The lines from the start of the listing through the line containing "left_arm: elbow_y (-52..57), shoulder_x" should be printed exactly, and no other lines should be printed.
(DATA TO EXAMINE Opens)
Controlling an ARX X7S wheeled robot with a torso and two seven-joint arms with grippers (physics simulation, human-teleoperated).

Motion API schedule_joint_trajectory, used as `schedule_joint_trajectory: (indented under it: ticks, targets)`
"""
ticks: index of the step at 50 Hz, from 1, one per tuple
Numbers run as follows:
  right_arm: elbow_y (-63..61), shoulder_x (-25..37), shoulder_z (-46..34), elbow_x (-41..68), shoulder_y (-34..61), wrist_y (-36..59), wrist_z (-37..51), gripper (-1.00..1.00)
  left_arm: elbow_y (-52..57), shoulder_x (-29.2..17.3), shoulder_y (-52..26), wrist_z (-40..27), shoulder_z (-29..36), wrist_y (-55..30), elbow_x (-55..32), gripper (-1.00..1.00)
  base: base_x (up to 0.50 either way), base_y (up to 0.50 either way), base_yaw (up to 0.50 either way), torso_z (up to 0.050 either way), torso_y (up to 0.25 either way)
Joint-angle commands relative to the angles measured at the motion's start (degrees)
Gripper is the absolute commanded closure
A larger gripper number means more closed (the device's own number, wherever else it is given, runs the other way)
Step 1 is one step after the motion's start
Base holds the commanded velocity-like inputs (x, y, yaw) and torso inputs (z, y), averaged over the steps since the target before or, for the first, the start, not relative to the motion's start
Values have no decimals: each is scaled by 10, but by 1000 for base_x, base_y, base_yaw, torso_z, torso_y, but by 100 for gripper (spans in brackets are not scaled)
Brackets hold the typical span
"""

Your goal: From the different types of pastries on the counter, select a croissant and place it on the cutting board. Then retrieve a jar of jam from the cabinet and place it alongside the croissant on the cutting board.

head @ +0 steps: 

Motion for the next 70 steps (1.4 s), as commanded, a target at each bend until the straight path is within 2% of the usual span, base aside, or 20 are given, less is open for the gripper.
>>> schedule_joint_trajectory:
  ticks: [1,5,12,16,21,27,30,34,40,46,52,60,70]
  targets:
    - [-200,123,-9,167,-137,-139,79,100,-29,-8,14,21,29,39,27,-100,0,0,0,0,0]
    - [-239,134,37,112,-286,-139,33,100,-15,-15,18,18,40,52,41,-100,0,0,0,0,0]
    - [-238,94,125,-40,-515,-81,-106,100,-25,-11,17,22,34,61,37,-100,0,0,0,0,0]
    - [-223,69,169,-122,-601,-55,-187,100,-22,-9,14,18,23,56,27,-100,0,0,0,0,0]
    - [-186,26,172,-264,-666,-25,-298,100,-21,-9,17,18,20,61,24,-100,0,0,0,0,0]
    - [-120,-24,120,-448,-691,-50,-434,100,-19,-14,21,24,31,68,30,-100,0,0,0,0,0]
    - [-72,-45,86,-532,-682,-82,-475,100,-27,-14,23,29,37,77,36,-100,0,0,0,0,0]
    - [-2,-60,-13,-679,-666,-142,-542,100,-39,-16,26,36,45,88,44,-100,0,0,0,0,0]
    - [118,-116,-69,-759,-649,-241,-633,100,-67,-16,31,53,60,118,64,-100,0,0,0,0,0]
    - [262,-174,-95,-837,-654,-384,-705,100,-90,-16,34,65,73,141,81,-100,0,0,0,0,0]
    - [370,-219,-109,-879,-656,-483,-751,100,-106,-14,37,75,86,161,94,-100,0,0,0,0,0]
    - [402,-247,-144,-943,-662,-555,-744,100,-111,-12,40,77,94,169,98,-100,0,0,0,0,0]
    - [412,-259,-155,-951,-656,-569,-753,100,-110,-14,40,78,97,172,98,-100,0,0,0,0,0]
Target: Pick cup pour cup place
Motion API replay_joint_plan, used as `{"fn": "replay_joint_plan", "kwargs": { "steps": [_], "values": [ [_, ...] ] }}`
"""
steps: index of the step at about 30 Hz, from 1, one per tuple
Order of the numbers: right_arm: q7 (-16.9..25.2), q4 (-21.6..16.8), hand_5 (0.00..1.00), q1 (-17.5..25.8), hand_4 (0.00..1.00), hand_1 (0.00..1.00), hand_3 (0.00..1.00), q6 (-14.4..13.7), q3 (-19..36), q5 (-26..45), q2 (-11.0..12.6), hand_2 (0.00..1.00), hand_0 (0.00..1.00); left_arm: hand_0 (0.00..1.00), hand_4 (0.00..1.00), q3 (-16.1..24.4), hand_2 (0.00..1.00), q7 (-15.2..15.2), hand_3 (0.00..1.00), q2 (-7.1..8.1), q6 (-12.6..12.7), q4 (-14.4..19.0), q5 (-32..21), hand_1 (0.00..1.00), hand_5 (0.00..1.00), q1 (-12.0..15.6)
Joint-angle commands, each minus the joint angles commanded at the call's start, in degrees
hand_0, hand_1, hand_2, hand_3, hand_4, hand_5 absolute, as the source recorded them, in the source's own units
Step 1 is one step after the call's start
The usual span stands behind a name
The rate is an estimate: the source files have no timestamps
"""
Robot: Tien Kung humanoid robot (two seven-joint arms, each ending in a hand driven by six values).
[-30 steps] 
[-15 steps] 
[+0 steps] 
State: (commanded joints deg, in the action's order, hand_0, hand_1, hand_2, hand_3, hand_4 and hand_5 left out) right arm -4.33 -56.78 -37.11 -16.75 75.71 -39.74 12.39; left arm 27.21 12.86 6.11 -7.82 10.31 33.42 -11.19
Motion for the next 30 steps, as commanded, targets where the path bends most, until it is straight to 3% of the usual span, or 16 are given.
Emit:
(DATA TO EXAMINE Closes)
- _EXERCISE RESPONSE_
Controlling an ARX X7S wheeled robot with a torso and two seven-joint arms with grippers (physics simulation, human-teleoperated).

Motion API schedule_joint_trajectory, used as `schedule_joint_trajectory: (indented under it: ticks, targets)`
"""
ticks: index of the step at 50 Hz, from 1, one per tuple
Numbers run as follows:
  right_arm: elbow_y (-63..61), shoulder_x (-25..37), shoulder_z (-46..34), elbow_x (-41..68), shoulder_y (-34..61), wrist_y (-36..59), wrist_z (-37..51), gripper (-1.00..1.00)
  left_arm: elbow_y (-52..57), shoulder_x (-29.2..17.3), shoulder_y (-52..26), wrist_z (-40..27), shoulder_z (-29..36), wrist_y (-55..30), elbow_x (-55..32), gripper (-1.00..1.00)

That completes the answer to this exercise.